How being a 'mixed bag' helped this Lancashire VAR hit record revenue

Adlington-based Blue Orange sets sights on £10m revenue in next two years, says MD

Lancashire-based Blue Orange is set to smash the £10m-revenue target in the next two years, according to its MD David Silous-Holt.

The reseller, which counts HP, Microsoft and Dell among its vendor partners, raked in £4.2m in revenue for its fiscal year ending 31 March 2020, and Silous-Holt anticipates turnover hitting £5m by the end of its current fiscal year.

He told CRN that the firm could hit £10m in turnover sooner than his two-year target, but that he wants to go about it in a way that ensures customer satisfaction and loyalty.

"I actually think we can hit that sooner but we want to do it in the right way," he said.

"We want a profitable business, but with longevity and client satisfaction and trust; we are being selective with the type of clients we are taking on board."

Silous-Holt co-founded the reseller 13 years ago, but sold his shares a year later and took up a position with Insight.
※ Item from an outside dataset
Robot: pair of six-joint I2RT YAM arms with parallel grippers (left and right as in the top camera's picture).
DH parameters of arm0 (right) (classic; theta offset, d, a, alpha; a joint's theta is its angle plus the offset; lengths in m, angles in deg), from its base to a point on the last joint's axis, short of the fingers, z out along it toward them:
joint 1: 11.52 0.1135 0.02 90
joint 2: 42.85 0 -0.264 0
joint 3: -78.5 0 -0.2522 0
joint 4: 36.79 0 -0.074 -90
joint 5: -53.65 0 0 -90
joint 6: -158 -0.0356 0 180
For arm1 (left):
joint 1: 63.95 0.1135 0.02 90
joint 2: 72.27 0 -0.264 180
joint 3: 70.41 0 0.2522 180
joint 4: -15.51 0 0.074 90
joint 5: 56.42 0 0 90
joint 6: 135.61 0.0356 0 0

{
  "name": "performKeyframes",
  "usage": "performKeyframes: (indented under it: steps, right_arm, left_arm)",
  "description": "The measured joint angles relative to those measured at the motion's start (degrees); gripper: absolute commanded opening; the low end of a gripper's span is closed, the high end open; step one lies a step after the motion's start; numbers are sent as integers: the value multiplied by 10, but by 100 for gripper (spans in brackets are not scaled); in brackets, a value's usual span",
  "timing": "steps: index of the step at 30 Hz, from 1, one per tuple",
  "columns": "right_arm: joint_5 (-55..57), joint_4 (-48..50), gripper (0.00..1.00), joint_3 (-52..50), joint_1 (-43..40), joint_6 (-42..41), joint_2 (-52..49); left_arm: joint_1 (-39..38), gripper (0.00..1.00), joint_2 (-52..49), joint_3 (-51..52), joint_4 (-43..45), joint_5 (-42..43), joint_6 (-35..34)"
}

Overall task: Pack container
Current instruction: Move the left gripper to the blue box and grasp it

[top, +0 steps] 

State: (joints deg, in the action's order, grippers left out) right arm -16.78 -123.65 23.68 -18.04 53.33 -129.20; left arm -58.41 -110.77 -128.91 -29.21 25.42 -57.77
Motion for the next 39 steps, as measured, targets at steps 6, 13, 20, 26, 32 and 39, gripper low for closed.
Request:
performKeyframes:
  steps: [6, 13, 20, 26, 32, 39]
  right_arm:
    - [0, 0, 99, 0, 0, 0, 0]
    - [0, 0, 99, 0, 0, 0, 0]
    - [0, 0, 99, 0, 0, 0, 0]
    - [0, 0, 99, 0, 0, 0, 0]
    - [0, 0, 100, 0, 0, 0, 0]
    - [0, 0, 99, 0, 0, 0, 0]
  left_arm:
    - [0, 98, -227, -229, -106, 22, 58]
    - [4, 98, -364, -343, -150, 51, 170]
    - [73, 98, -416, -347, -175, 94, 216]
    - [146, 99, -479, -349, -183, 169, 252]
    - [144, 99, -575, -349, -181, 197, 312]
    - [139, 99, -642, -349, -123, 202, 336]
He returned to Blue Orange four years ago when turnover was at £1m, and the intervening years have seen the business grow rapidly by investing profits back into the company.

It now has a team of 16 full-time employees, with 10 sub-contractors, though Silous-Holt hopes to bring these roles in-house. The company hired three engineers pre-lockdown and plans to hire up to five more heads in the next month.

"The business had done well but my fellow directors saw it wasn't going in the direction they wanted and I was looking to return to the north-west," he explained of his return to helm Blue Orange. "The growth is a result of the team that we have built in the last few years."

The reseller is on also on the hunt to acquire, though Silous-Holt was coy on what kind of companies they are looking at. He did hint that they were looking for somewhere in the south of the company, possibly in London.

About 65 per cent of Blue Orange's revenues come from schools and universities, with the remaining 35 per cent coming from business clients, which includes Nandos.

Its education business has helped it remain buoyant when income from other streams was curtailed.

The MD admitted that COVID had an impact on its first quarter, but it did grow its profit as a result of the demand for hardware as organisations pivoted to remote working and schooling.

"We saw a big drop in our business clients after that mad rush to work from home," he said.

"But our education and our contracted clients all moved forward projects that had been in the pipeline for remote working. All the things that we talk about with customers in our development plans all accelerated when lockdown hit.

"I think we have done so well because we are such a mixed bag, it allows us to grow and flourish when other companies have seen a decline."